You are right Eric Sedletzky, diving is still a very small niche activity, so LDS need to treat the few customers they get right and not lose them to the ‘evil empire.’ You admittedly write that the evil empire has their faults, like not having the most knowledgeable employees (in scuba), and maybe have someone from skiing filling in in the dive center – and excuse this behavior as “doing what they have to”. Why is ‘doing what they have to’ OK for evil empire and not for the LDS? If the evil empire is who I think it is, they are completely useless to me. Their only knowledge is basic open water, and no mixed gasses. Is this your vision for scuba – with only abbreviated basic open water classes, and basic open water instructor classes (which simply teaches experienced basic open water divers how to teach more basic open water divers)? And by the way, as per manufacturer agreement for being a dealer – the evil empire can’t discount dive gear any more than the LDS. Finally, I think it is unreasonable to try to make the terms sleazy, ripping off, and dishonesty synonymous with someone selling dive gear.

Drrich2 – you make some of my points very well in posts 331 and 335. I would just add one point – I was traveling last week and needed to borrow a regulator for a stage that I breathed from the surface to about 60’ and back in calm, warm fresh water. It breathed so poorly that I could feel the carbon dioxide buildup I was getting, which was making me very nervous, and I couldn’t wait until we got deep enough to switch to my Atomic back-gas regulator! What a difference! I have said it before – even a beginner can tell the difference between and benefit from a better regulator. And if they buy a high quality one the first time, they don’t need to replace it with another one later – they can just add to it.

What I would really like to read is a book by Jim Lapenta called, “A Practical Guide for Making Local Dive Shops Profitable.” And although I write this with a bit of cynicism, I would buy it if you did (as long as you don’t make any money off it though ;-) ).

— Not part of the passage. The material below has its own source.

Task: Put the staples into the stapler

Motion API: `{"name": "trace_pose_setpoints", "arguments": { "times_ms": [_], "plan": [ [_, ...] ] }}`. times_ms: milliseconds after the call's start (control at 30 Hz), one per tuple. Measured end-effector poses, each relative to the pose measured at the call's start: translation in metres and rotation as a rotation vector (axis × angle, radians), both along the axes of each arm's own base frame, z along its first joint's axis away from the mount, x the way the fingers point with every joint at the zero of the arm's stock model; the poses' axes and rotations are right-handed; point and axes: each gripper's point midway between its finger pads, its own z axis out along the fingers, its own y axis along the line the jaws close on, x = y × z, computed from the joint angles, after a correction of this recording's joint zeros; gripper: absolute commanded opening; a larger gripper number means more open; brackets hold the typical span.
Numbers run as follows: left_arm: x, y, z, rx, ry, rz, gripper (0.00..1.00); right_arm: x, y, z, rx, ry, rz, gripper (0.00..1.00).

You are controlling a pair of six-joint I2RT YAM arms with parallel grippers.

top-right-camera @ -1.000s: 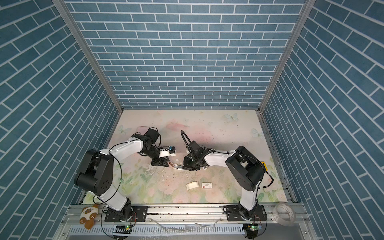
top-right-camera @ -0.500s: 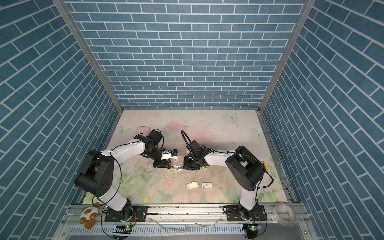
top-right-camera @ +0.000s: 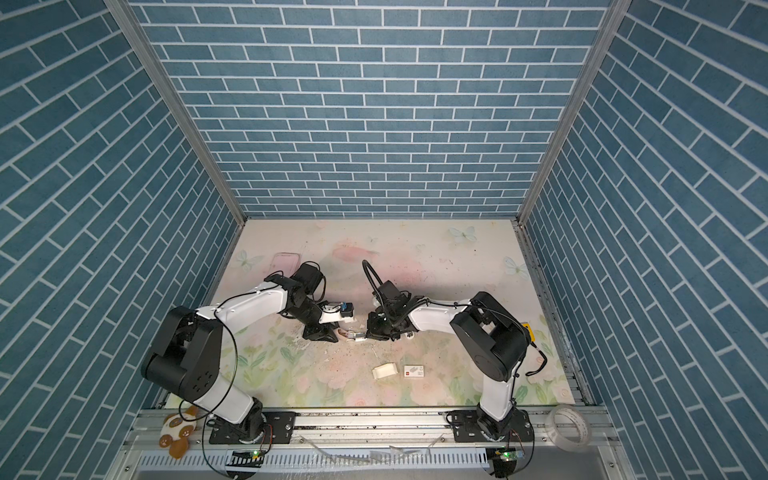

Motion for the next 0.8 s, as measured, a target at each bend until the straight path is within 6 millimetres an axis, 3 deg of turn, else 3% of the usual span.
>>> {"name": "trace_pose_setpoints", "arguments": {
  "times_ms": [800],
  "plan": [
    [0.0049,-0.0028,0.0040,-0.017,-0.018,0.033,0.25,0.0008,0.0007,0.0002,0.007,0.001,0.000,0.06]
  ]
}}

@ RE Eric’s post #341 – So you actually think that shops opt to become SP or AL dealers without actually preferring that brand? Simply because they think that brand will make them more money than the brand they actually prefer? Maybe, but I doubt it. It is difficult to sell something that you don’t like – which makes making money harder. Also, many industries give discounts to dealers that are exclusive, as well as volume discounts – I don’t see the problem with this. PADI does this too. That is why it is hard to find a PADI shop these days that also offers other brands of certifications, but I don’t read anyone complaining about PADI for this – you only complain about gear choices here. When a diver is new, how do you know if they will ever develop a preference for another brand of gear. If they don’t, what difference does it make what brand their first kit is? I can understand your wanting to promote bp/w as first kits – I prefer that too, but that is a matter of finding the right shop / instructor. If you find a SP shop, SP offers that in their product line now – would that work for you? One thing is for sure – you probably won’t find bp / w expertise in the sporting goods chain scuba department …

What this thread is really about is what are fair wages. It is almost like a congressional debate where Democrats characterize diligent shop owners (who make plans to stay in business) as “scum sucking low life bottom feeders giving the industry a bad name”. Clearly the many who have written in this thread have no idea what it takes to stay in business, and how staying in business ultimately can benefit the clients as well as the owners. The idea that LDS owners should not have a sales strategy is absurd.